Nanoparticles of a Pt3Ni alloy distributed on graphene sheets are studied as a catalyst for the oxygen reduction reaction in non-aqueous Li-O2 cells. The preparation involves simultaneous reduction of graphene oxide and Pt4+ and Ni2+ ions by hydrazine in an ethylene glycol medium. Pt nanoparticles are also prepared separately on reduced graphene oxide (RGO) sheets (Pt-RGO) in addition to Pt3Ni-RGO for studies of comparison. Samples are characterized with various physicochemical techniques.
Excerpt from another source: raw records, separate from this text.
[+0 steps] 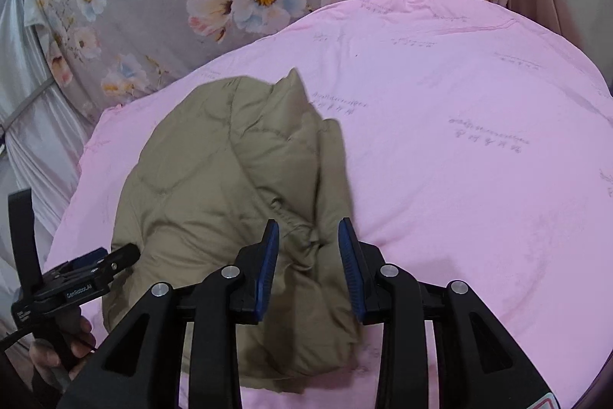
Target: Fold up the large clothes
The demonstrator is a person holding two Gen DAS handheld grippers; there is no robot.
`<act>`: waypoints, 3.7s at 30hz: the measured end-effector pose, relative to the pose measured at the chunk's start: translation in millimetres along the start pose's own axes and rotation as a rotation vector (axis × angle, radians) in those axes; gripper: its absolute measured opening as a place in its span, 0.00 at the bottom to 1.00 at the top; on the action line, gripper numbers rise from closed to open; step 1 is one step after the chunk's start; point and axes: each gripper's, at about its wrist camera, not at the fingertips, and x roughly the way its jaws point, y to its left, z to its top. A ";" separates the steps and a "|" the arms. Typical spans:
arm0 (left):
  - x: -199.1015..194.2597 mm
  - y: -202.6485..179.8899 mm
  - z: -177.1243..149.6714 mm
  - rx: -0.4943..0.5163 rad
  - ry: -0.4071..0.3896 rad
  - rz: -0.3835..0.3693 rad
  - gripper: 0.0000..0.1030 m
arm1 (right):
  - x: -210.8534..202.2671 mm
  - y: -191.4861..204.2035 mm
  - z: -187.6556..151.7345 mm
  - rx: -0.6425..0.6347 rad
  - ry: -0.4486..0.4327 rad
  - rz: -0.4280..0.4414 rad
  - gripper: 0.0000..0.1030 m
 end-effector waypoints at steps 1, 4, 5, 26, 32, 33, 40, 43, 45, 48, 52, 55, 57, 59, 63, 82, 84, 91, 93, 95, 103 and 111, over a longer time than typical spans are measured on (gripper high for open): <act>-2.1 3.9 2.8 -0.010 0.010 -0.016 0.95 | 0.0 -13.0 6.5 0.028 0.019 0.015 0.41; -1.0 15.6 11.5 -0.048 0.056 -0.079 0.95 | 18.5 -40.3 19.1 0.085 0.107 0.059 0.47; 1.7 19.0 14.8 -0.067 0.076 -0.109 0.95 | 28.4 -48.3 22.2 0.105 0.140 0.077 0.49; 38.6 15.2 25.3 -0.143 0.148 -0.299 0.96 | 106.7 -0.3 -11.1 0.236 0.297 0.400 0.53; 19.7 4.6 35.2 -0.052 0.054 -0.263 0.75 | 88.4 26.8 -2.6 0.131 0.200 0.371 0.17; 12.8 3.1 39.6 -0.026 0.028 -0.245 0.65 | 83.3 33.2 2.1 0.109 0.179 0.352 0.15; -19.4 5.6 72.0 0.059 -0.104 -0.211 0.44 | 63.0 79.4 35.5 -0.001 0.017 0.277 0.13; -23.5 12.3 89.1 0.077 -0.145 -0.177 0.42 | 67.6 99.1 49.6 -0.035 -0.031 0.267 0.13; -24.0 23.6 103.4 0.072 -0.166 -0.160 0.39 | 73.0 115.2 60.3 -0.060 -0.064 0.276 0.13; -26.3 40.8 122.8 0.067 -0.206 -0.130 0.36 | 83.2 143.1 79.1 -0.106 -0.106 0.295 0.13; -26.5 66.7 148.5 0.077 -0.264 -0.069 0.35 | 105.0 185.2 105.1 -0.169 -0.150 0.313 0.12; -13.3 89.7 165.6 0.075 -0.281 -0.026 0.35 | 128.4 210.2 118.0 -0.199 -0.154 0.321 0.12; 1.2 104.9 173.7 0.067 -0.274 -0.008 0.35 | 150.6 226.1 125.0 -0.218 -0.143 0.318 0.12; 16.0 118.6 178.5 0.054 -0.263 0.005 0.35 | 171.1 238.0 128.9 -0.232 -0.129 0.313 0.12; 51.3 142.0 184.7 0.040 -0.235 0.043 0.34 | 210.2 252.8 130.1 -0.242 -0.099 0.292 0.13; 32.8 166.8 168.9 -0.136 -0.094 0.273 0.76 | 135.8 247.8 105.8 -0.233 -0.167 0.039 0.34; 23.3 153.4 173.8 -0.122 -0.125 0.313 0.77 | 130.0 277.4 109.4 -0.311 -0.207 0.026 0.25; 43.4 130.7 176.0 -0.111 -0.110 0.397 0.85 | 180.6 312.4 104.8 -0.367 -0.120 -0.009 0.11; 58.7 131.1 170.6 -0.119 -0.069 0.399 0.85 | 196.8 304.4 97.5 -0.349 -0.081 -0.025 0.11; 72.5 134.9 161.3 -0.143 -0.048 0.386 0.87 | 207.5 295.1 90.8 -0.335 -0.058 -0.039 0.11; 90.8 141.0 145.0 -0.196 -0.086 0.355 0.91 | 229.7 281.3 72.4 -0.336 -0.057 -0.081 0.08; 101.6 140.1 138.7 -0.192 -0.117 0.355 0.92 | 239.4 289.1 55.8 -0.396 -0.114 -0.161 0.10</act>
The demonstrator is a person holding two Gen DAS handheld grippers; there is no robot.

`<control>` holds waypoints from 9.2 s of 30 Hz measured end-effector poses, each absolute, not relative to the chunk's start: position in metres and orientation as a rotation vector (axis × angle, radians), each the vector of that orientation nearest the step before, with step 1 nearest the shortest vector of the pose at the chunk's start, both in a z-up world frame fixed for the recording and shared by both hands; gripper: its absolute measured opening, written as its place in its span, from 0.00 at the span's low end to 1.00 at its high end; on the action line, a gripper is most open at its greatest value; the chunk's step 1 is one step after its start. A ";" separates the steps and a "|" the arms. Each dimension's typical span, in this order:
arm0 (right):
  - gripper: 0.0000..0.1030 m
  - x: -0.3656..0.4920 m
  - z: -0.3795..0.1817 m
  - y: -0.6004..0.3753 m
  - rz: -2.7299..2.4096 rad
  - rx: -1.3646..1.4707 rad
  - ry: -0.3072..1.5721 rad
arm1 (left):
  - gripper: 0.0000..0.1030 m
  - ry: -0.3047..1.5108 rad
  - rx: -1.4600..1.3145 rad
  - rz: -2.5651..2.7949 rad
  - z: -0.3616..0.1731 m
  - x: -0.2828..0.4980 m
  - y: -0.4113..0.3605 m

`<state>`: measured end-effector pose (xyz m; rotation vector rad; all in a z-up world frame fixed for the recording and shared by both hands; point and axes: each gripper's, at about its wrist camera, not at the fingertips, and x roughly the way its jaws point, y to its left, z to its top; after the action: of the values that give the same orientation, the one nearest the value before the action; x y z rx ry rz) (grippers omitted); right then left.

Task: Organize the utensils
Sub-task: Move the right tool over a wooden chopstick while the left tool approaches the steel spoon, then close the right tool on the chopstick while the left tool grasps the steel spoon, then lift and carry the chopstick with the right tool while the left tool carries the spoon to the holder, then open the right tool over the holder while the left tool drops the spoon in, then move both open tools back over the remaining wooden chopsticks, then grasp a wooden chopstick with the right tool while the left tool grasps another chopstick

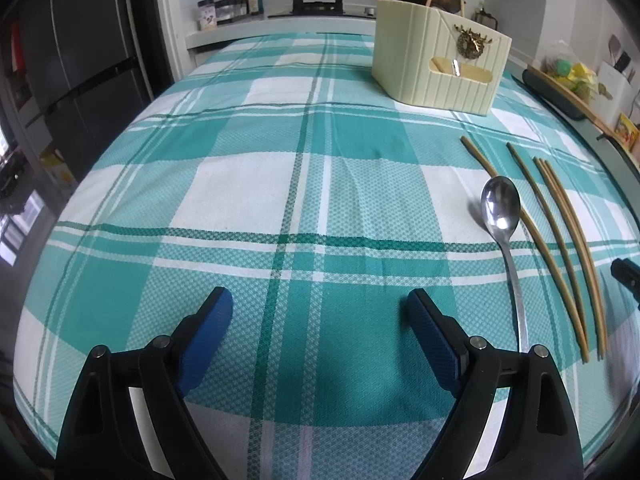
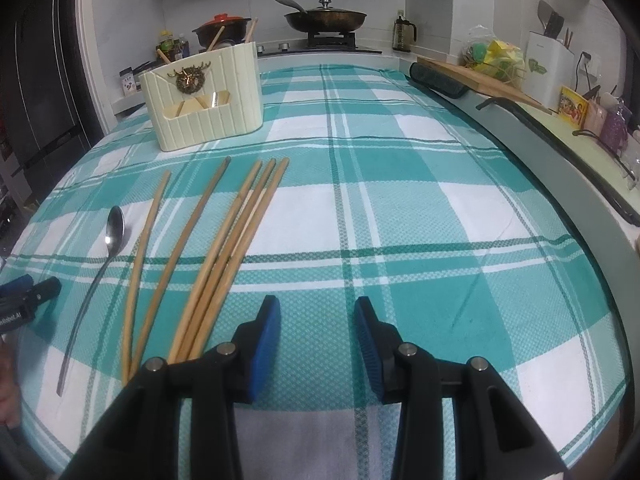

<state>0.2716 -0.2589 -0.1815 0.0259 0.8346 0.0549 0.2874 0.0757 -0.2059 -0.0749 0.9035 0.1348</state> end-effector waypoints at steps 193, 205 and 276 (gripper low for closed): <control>0.35 0.274 -0.157 -0.251 0.035 -0.122 0.769 | 0.73 0.915 -0.003 0.061 -0.197 0.281 0.030; 0.35 0.276 -0.173 -0.252 0.023 -0.122 0.792 | 0.79 0.908 -0.022 0.061 -0.201 0.284 0.032; 0.35 0.319 -0.188 -0.199 0.173 -0.112 0.913 | 0.96 0.940 -0.005 0.023 -0.203 0.351 -0.022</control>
<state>0.3192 -0.1986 -0.1881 -0.1121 0.9129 0.1733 0.3510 -0.0216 -0.2030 -0.0048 0.9403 0.0230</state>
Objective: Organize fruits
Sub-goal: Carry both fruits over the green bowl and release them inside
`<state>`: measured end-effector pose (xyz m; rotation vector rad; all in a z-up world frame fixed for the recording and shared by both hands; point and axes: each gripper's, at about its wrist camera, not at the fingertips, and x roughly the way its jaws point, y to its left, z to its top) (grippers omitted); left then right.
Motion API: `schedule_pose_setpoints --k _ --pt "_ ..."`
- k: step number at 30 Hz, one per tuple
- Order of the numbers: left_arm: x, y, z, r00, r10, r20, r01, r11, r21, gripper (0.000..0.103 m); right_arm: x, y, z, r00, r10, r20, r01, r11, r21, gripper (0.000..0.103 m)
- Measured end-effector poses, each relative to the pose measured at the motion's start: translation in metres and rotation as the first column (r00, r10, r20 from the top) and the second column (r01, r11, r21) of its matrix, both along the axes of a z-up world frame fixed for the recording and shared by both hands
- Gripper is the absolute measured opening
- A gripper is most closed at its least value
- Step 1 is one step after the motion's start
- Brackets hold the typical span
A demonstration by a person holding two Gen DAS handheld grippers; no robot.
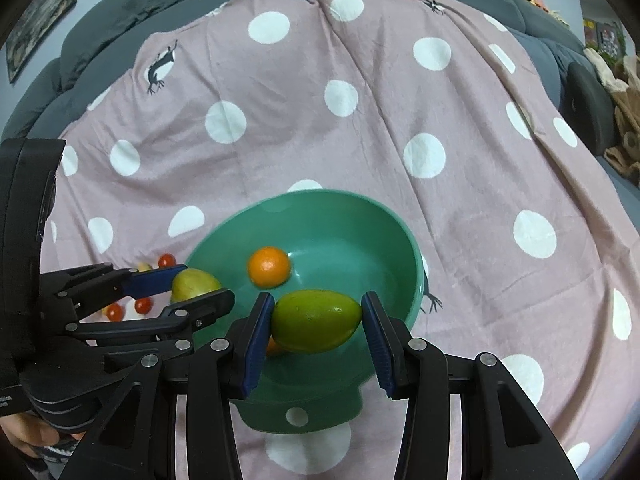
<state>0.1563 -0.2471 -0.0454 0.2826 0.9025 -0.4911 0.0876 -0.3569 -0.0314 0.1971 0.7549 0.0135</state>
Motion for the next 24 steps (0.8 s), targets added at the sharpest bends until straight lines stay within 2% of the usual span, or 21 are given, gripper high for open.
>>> schedule_pose_setpoints --k 10,12,16,24 --pt "0.000 0.002 -0.008 1.000 0.008 -0.028 -0.008 1.000 0.015 0.047 0.001 0.002 -0.008 0.999 -0.021 -0.048 0.021 1.000 -0.006 0.047" --pt "-0.001 0.004 -0.009 1.000 0.015 -0.028 -0.014 1.000 0.015 0.051 0.002 0.002 -0.010 0.998 -0.028 -0.062 0.027 1.000 -0.003 0.047" --pt "-0.002 0.009 -0.003 0.999 0.039 -0.002 -0.039 0.999 0.010 0.068 0.000 0.000 -0.008 0.997 -0.040 -0.063 0.041 0.999 0.005 0.048" --pt "-0.020 0.040 0.011 0.996 0.089 0.017 -0.088 0.995 -0.054 0.081 -0.012 0.006 0.009 0.999 -0.031 -0.014 0.031 0.999 0.007 0.050"
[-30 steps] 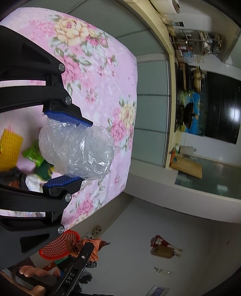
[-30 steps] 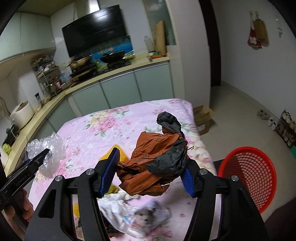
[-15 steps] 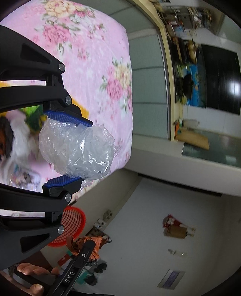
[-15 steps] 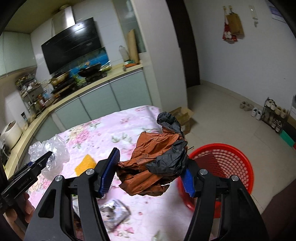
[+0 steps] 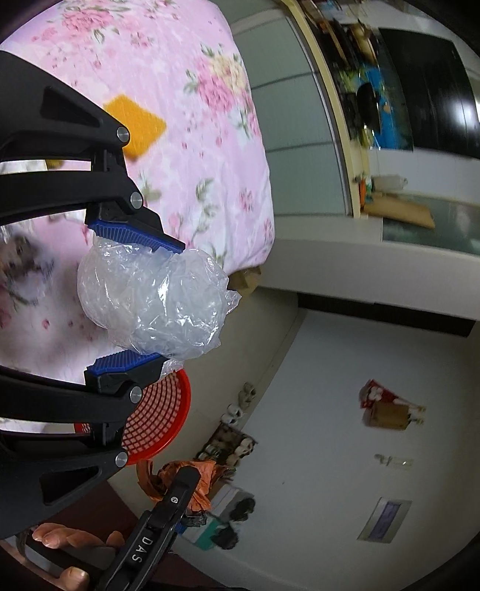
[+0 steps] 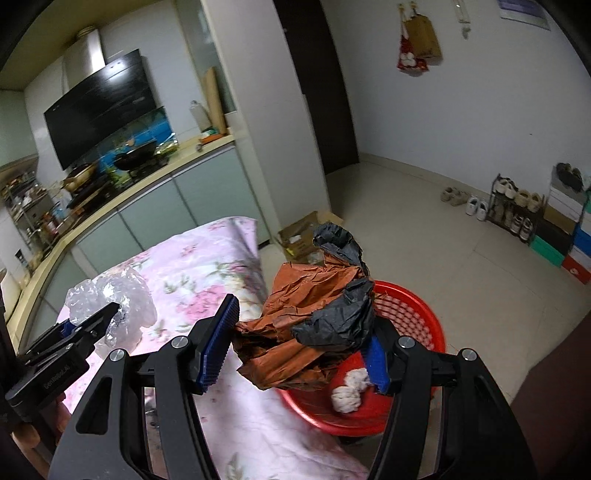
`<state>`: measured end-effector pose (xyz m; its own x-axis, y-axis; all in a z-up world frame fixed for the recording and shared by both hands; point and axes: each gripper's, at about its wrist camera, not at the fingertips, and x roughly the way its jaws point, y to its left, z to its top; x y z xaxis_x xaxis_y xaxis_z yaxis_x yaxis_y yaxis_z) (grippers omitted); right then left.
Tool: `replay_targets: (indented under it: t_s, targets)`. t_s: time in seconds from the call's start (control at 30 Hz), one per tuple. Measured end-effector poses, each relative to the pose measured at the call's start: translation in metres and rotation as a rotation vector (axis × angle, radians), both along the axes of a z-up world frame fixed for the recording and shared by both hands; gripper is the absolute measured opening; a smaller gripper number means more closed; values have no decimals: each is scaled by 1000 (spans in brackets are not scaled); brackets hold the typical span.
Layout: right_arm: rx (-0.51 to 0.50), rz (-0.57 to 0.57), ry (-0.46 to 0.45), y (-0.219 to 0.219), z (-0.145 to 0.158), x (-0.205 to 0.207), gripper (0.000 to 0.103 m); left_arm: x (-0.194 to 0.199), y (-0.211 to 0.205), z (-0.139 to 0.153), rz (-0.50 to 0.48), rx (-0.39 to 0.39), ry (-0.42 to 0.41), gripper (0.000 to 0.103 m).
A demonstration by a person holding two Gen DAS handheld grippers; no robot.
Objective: Collect trash
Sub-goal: 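Carry both held bags over the red basket, then open both tools to drop the bags into the red basket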
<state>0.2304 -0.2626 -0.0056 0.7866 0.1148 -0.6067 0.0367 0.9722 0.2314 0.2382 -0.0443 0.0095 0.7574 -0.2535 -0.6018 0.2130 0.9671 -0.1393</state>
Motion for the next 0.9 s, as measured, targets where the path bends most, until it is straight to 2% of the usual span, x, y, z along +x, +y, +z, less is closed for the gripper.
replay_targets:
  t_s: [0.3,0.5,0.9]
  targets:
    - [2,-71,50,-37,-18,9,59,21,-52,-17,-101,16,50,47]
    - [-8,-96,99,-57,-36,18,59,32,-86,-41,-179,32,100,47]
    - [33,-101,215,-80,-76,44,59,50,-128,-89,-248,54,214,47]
The oxygen reduction reaction (ORR) is studied in a non-aqueous electrolyte by using cyclic voltammetry and rotating disk electrode (RDE) techniques. Pt3Ni-RGO exhibits greater catalytic activity for the ORR when compared with Pt-RGO. O2 reduction follows a one e- pathway (O2 + e- = O2 -) in a non-aqueous electrolyte. The catalytic performances of the samples are investigated in non-aqueous Li-O2 cells. The discharge plateau appears at 2.86 V with the Pt3Ni-RGO catalyst at 0.10 mA cm-2 current density, which is close to the theoretical value of 2.96 V. The overpotential of charging is lower with Pt3Ni-RGO, in comparison to that of Pt-RGO.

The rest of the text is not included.